Collingwood is not a systems thinker in the way of many great philosophers, such as Plato, Aquinas, Spinoza, Kant, and Hegel, to name but a few in the history of philosophy who have constructed philosophic edifices with a room for every major issue. No, Collingwood isn't a system builder, but his is a systematic thinker. When he approaches a topic, be it history (The Idea of History) or civic life (The New Leviathan) or art, he lays his foundations very deep, sufficient to support the heavy weight of argument that he places upon those foundations. For instance, in The Principles of Art, he considers the history of analyzing sensation (Hobbes to Kant) and the innate expressiveness possessed by every human being and how that innate expressiveness prompts the unique human capacity for language. 

In the first part of the book, Collingwood distinguishes art from craft, and he discusses the creations that we often refer to as art but that he excludes from the domain of art, such as amusement and magic. "Magic"? Yes, magic. But here we learn from Collingwood the archeologist and folklorist that magic isn't for the manipulation of creation by some mystical force (although some few may have believed this), but he describes it as an enactment of rituals to arouse certain emotional responses from those performing or observing the rituals. Magic uses a representation of reality to arouse emotions important for various undertakings. Collingwood's argument is an intriguing and persuasive understanding of what we would otherwise consider irrational and useless behavior. 

Collingwood's explication of magic is but one of the distinctions and definitions that Collingwood makes in the first section of the book. Early on we're introduced to the carefully drawn distinctions that he makes with his lucid prose. Indeed, I'd like to quiz Collingwood about his writing: Is it art? Or is it a craft? Is all rhetoric a craft driven by the end of exhortation? In any event, he writes engagingly (except when he drops in obscure Latin phrases), and his use of everyday examples and metaphors makes his prose not only readable but entertaining. 

But while the first part of the book is intriguing, it's only a prelude to deep dive found in Part II. In the second part of the book, he delves into issues of sensation, emotions, imagination, experience, attention, consciousness, thought, intellect--and then the foundations of language!
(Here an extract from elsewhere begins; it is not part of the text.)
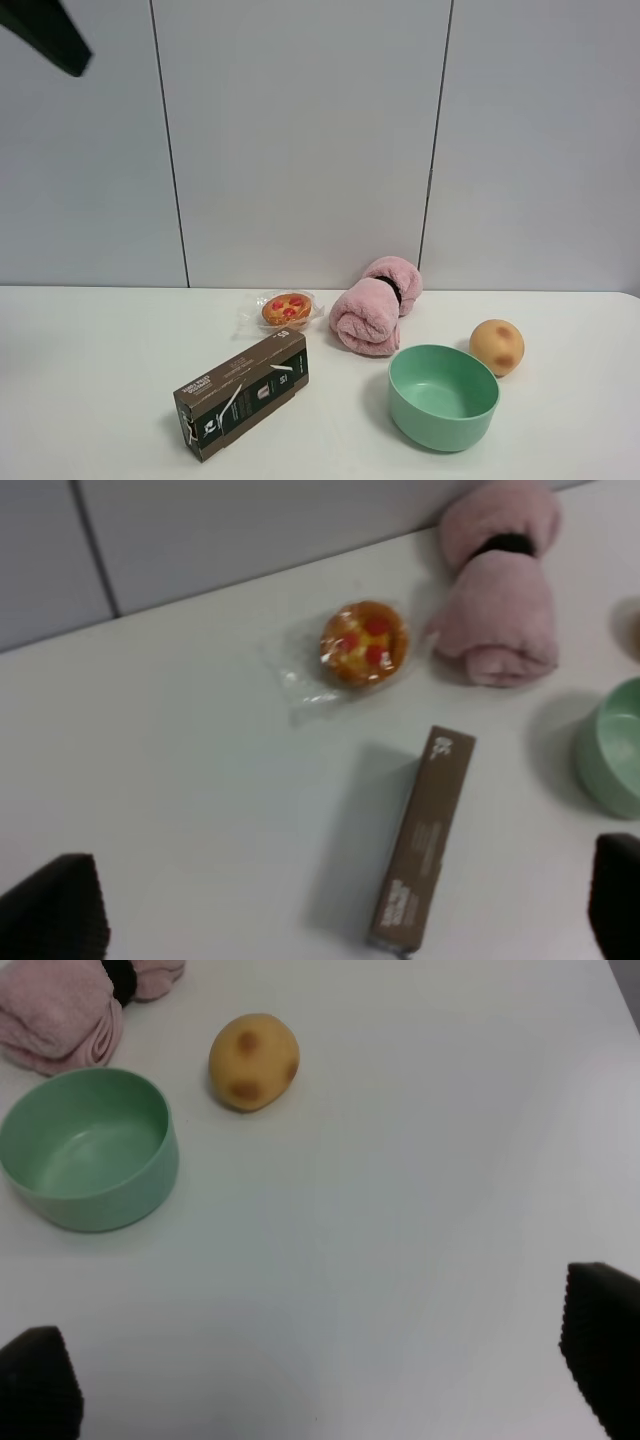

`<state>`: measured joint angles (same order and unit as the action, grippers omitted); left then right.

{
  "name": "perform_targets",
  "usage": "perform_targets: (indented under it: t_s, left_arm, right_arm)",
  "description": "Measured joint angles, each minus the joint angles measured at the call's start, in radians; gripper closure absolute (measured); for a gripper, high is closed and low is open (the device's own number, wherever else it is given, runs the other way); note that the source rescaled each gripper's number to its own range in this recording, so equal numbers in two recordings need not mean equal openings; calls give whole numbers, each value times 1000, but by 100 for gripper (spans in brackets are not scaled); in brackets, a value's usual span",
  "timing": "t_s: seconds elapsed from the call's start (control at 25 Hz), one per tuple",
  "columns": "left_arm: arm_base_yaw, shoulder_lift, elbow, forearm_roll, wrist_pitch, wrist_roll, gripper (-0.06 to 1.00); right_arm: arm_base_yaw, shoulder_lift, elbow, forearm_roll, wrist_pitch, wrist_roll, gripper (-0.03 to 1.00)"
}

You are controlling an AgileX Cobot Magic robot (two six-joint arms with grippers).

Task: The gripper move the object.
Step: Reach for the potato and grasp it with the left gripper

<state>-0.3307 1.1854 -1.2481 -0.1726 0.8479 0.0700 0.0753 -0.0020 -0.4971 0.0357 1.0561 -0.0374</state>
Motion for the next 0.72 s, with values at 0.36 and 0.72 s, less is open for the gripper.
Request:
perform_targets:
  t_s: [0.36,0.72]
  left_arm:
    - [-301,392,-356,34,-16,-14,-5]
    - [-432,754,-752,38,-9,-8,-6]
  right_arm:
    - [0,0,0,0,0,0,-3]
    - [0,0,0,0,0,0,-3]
He also discusses what he describes as "the corruption of consciousness" (shades of Aristotle, Sartre (who published later), and C. Terry Warner here). But we can follow Collingwood through this palace of complex terms because he constructs his arguments brick-by-brick on top of his deep foundations. He thereby creates a substantial work of . . . well, art, even if he would disagree with my use of the term. As readers of his work on history might not be surprised to learn, he concludes that art is found in the mind of the artist who seeks to express (not just arouse) emotions. All art--and not just literature--is an expression of emotions that uses a form of expression, a language, if you will. he argues that language grows out of expression and that art is a language of expression (whether words, music, painting, etc.). His contention strikes me as brilliant and insightful. 

In the third part of the book, Collingwood ties up some loose ends. He refers only rarely to actual works of art, although he does spend some time discussing and praising T.S. Eliot's "The Wasteland" as an exemplary work from the time Collingwood was beginning his career as an academic philosopher. 

I could go on at some length about this book, as I've only given the briefest tour of Collingwood's creation that I think merits careful study. A student of philosophy tells me that Collingwood is considered outdated in his analysis of these issues. Perhaps so. I'm not in a position to judge because I'm not widely read in this field. But even if so, I contend that Collingwood has laid down too many fundamental and fortified arguments to ignore. If there are more persuasive thinkers writing about these issues, I want to read them. In the meantime, I'll appreciate and benefit from this Collingwood masterpiece.